As relações entre a Nigéria e a Bahia, desde as técnicas e os processos culinários até as receitas e as interpretações de ingredientes, fazem uma aproximação entre esses povos que foi feita durante o longo caminho da diáspora do continente africano para o Brasil.

São memórias de comidas que marcam as referências sociais nas mesas, nas feiras, nos mercados, nas ruas, nas casas; nos espaços de culto religioso, onde cada comida assume tanto o sentido de símbolo quanto de sabor.

Dentre estas comidas, no entendimento afro-baiano, o xinxim é reconhecido pela estética de apresentar, e realizar, receitas em que o ingrediente é cortado em pedaços pequenos. E a técnica do xinxim, que mostra um dos estilos que fazem parte da tradicional cozinha baiana.

Na Bahia, há o clássico xinxim de galinha, e ainda, xinxim de carne do sertão, xinxim de bofe, xinxim de bode, xinxim de carne verde; entre outros ingredientes que possam ser acompanhamentos por farofas ou pirões.

Diz a tradição que a farofa d’água é o acompanhamento mais indicado. Contudo, a farofa de dendê também integra o cardápio, e as pimentas frescas nos molhos para marcar a identidade culinária.

O nosso xinxim afro-baiano é untado e azeite de cheiro, dendê, e tradicionalmente temperado com egunssi – sementes de abóbora secas e salgadas –, o que atesta a presença da mão africana na cozinha, uma verdadeira assinatura de sabor. Também, para fazer xinxim, utilizam-se camarões secos e defumados, amendoim, e outros temperos de base africana.

O xinxim de galinha está incluído nos cardápios festivos, como acontece no caruru de Cosme e Damião, e nas mesas de comida de azeite da Semana Santa, mas ele é servido também no cotidiano.

No entendimento de uso e de resultado culinário, na Nigéria o xinxim é identificado por receitas onde o ingrediente é apresentado em pequenos pedaços. E o xinxim está num circuito alimentar das comidas rápidas, comidas de rua, especialmente as comidas fritas. Em geral, são massas à base de farinha de trigo, e complementadas com outros ingredientes, e que são fritas em diferentes tipos de óleos. Ainda, a maioria destas frituras são doces.

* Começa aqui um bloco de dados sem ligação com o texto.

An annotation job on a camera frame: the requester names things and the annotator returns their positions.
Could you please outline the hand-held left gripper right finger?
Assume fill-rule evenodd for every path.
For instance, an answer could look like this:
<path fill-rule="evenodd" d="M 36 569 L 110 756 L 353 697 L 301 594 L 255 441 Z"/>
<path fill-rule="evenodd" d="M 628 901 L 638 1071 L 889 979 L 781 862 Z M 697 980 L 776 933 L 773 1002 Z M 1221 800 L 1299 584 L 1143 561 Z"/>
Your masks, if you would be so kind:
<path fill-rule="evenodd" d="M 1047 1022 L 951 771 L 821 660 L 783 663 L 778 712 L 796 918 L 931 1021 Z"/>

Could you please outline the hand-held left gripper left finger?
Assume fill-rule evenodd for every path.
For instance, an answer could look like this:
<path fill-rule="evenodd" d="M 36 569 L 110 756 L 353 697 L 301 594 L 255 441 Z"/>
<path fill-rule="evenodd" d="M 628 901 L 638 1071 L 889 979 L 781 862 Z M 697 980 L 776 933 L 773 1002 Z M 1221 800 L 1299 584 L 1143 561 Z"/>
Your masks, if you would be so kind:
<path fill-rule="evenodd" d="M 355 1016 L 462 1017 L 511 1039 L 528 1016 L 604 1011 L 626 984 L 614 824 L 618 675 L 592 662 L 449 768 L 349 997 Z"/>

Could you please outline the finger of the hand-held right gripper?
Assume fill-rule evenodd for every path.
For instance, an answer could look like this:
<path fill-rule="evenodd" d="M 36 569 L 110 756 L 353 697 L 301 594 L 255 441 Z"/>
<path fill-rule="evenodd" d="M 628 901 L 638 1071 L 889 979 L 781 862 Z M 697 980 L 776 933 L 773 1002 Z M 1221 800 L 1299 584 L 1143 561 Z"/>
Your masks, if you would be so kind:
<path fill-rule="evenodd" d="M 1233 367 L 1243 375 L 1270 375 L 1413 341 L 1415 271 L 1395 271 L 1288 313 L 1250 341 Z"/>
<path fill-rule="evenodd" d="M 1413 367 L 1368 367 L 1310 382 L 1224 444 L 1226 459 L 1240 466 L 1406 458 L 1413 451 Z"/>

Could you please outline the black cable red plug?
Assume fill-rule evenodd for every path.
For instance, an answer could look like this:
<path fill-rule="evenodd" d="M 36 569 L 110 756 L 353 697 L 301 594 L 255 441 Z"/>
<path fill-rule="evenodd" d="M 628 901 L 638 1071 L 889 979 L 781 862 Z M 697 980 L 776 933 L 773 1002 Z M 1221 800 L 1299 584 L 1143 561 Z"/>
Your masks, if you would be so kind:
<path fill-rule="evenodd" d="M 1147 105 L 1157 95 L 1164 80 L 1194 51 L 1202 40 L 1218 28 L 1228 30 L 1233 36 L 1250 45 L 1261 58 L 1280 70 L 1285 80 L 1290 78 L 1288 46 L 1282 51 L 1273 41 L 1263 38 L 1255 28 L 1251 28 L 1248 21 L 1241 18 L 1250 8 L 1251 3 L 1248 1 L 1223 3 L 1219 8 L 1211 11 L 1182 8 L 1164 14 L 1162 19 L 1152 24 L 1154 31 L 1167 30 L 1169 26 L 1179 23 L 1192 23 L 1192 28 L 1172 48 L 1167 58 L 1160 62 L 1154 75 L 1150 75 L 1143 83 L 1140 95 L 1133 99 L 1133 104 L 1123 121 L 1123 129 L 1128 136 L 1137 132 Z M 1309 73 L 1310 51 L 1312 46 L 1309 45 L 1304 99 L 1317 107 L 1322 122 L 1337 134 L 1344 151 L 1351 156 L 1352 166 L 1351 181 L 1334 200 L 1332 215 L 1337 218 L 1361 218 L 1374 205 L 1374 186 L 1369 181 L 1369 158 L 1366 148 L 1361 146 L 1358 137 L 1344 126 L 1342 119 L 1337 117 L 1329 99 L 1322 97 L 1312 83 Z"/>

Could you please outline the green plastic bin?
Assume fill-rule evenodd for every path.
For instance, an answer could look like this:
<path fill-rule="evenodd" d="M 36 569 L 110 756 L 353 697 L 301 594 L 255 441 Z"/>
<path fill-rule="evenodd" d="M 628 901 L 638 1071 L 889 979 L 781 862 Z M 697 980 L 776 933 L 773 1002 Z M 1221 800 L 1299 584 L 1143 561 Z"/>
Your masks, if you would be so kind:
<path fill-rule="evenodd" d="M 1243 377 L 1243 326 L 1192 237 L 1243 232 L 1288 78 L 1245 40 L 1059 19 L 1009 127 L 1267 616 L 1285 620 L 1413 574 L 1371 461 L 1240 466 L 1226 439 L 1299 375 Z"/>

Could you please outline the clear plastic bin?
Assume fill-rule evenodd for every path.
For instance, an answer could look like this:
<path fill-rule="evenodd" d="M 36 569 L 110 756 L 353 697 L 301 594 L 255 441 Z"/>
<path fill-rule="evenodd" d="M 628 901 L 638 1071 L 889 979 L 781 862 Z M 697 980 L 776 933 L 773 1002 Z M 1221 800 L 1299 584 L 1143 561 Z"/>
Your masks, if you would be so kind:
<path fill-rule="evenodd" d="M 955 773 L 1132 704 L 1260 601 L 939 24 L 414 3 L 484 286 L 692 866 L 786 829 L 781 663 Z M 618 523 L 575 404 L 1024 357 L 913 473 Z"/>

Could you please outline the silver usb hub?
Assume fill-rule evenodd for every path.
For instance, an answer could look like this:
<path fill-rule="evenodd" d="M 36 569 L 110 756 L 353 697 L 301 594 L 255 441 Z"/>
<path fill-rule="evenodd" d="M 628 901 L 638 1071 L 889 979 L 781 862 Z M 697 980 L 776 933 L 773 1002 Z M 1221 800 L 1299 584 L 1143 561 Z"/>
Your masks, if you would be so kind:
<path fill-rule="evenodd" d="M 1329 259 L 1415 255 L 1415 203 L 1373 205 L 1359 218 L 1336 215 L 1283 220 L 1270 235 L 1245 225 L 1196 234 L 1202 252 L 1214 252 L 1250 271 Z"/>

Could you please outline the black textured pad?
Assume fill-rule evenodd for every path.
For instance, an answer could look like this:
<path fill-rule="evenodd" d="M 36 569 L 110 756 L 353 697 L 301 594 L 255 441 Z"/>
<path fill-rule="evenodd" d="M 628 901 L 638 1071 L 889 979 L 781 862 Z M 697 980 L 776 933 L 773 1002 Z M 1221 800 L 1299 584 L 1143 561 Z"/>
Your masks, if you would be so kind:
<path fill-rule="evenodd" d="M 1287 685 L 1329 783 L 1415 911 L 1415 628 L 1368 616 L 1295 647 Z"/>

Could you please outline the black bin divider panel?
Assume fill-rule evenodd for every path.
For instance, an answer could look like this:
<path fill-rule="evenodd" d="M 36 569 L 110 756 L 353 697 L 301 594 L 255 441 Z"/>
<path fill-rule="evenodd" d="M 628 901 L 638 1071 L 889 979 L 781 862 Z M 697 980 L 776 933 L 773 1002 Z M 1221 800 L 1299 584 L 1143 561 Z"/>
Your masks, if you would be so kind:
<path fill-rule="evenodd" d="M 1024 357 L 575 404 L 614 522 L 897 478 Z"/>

Há também um entendimento, para os nigerianos, de que o xinxim é um tipo de akará, que em língua iorubá significa pão, bolo; e que se identifica nas receitas que fritam as massas em pequenas porções.

E com este olhar que faço minhas conexões do o xinxim africano, que se pode afirmar que faz parte da técnica do nosso tão celebrado acarajé. Porque o akará africano é preparado em pequenas porções de massa de feijão, e frito em diferentes óleos, como o de amendoim, de milho, e de dendê.

Assim, as cozinhas ganham suas formas e características na diáspora, e no caso afro-baiano, cozinhas com memórias ancestrais da África, que encontraram suas novas e legitimas identidades nas reinvenções de receitas e de hábitos alimentares.